Simon Hix defende uma maior politização das decisões da UE. Segundo este, a cultura de consenso atualmente em vigor dissuade os cidadãos de pedir respostas. A democracia, afirma, deveria ser reforçada por uma concorrência aberta entre um maior número de candidatos ao cargo de presidente da Comissão.
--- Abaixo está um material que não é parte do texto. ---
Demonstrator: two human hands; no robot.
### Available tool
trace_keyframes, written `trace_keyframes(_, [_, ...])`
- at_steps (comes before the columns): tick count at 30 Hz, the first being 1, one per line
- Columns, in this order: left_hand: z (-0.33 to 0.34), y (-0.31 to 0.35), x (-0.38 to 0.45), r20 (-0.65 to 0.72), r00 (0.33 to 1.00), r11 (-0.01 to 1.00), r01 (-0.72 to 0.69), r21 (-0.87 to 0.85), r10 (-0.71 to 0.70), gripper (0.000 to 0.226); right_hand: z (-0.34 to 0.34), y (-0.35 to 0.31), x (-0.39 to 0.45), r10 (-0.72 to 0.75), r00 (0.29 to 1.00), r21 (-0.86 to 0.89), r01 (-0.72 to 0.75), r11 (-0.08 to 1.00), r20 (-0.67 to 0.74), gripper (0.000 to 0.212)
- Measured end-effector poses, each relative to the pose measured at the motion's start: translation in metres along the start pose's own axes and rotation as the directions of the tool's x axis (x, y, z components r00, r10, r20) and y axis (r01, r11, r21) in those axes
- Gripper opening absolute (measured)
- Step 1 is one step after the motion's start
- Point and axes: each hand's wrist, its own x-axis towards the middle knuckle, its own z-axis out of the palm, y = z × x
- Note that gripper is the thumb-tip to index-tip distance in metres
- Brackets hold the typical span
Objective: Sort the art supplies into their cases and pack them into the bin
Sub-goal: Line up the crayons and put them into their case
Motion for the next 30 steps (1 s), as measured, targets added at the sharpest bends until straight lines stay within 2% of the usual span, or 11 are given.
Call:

Até à data, a designação do presidente da Comissão realizava-se à porta fechada. Os chefes de Governo negociavam e o resultado era a nomeação de um candidato geralmente pouco consistente. Sem mencionar o quão refrescante seria acabar com as reuniões e deliberações secretas.

Questões em suspenso

Mas a experiência democrática europeia atual levanta uma série de questões sensíveis que continuam sem respostas. Por exemplo, será que Martin Schulz vai estar no topo da lista social-democrata na Suécia? Não, porque os Estados-membros transformam-se em círculos eleitorais durante as eleições europeias, e é por isso que os suecos serão sempre os únicos candidatos na Suécia. Apesar de os cidadãos suecos não poderem votar em Martin Schulz, se este último se tornar o candidato dos socialistas europeus serão colocados cartazes dele por toda a Suécia. O que é desconcertante.

E como saberemos qual será a política implementada? Martin Schulz defende uma política europeia claramente mais federalista do que muitos sociais-democratas suecos, mas de que forma saberão os eleitores em que linha política estão a votar? Está longe de ser evidente.

De um ponto de vista meramente formal, o processo eleitoral não é de todo claro. Nos termos do artigo 17 do Tratado de Lisboa, o presidente da Comissão é designado “com base nas eleições no Parlamento Europeu”, mas é o Conselho Europeu (a cimeira dos chefes de Estado e de governos) que nomeia o candidato. Complicado, não?

Risco de acentuar concentração de poderes

É muito provável que a eleição de 2014 seja uma desilusão. Os dirigentes têm sempre a última palavra. Além disso, será realmente bom conceder ao presidente da Comissão a mesma legitimidade democrática de um chefe de Governo?

A Comissão é uma instituição supranacional que dispõe de um vasto poder e de várias prerrogativas. Tem o direito exclusivo de propor novas leis europeias, dispõe de um poder de decisão sobre algumas delas, garante a sua aplicação e pode intentar uma ação judicial contra os países que violam as regras.

Este modo de designação do presidente corre o risco de ter um efeito oposto ao pretendido e acentuar a concentração dos poderes ao criar expectativas legítimas em matéria de ação política. No entanto, a influência da Comissão deveria ser limitada e não aumentada.

Consolidem a democracia europeia a nível nacional ao reforçar o papel do Parlamento Europeu. Aceitem, sim, mais candidatos na corrida à sucessão de José Manuel Durão Barroso e organizem audições públicas. Mas não façam como se a Comissão fosse o governo da União.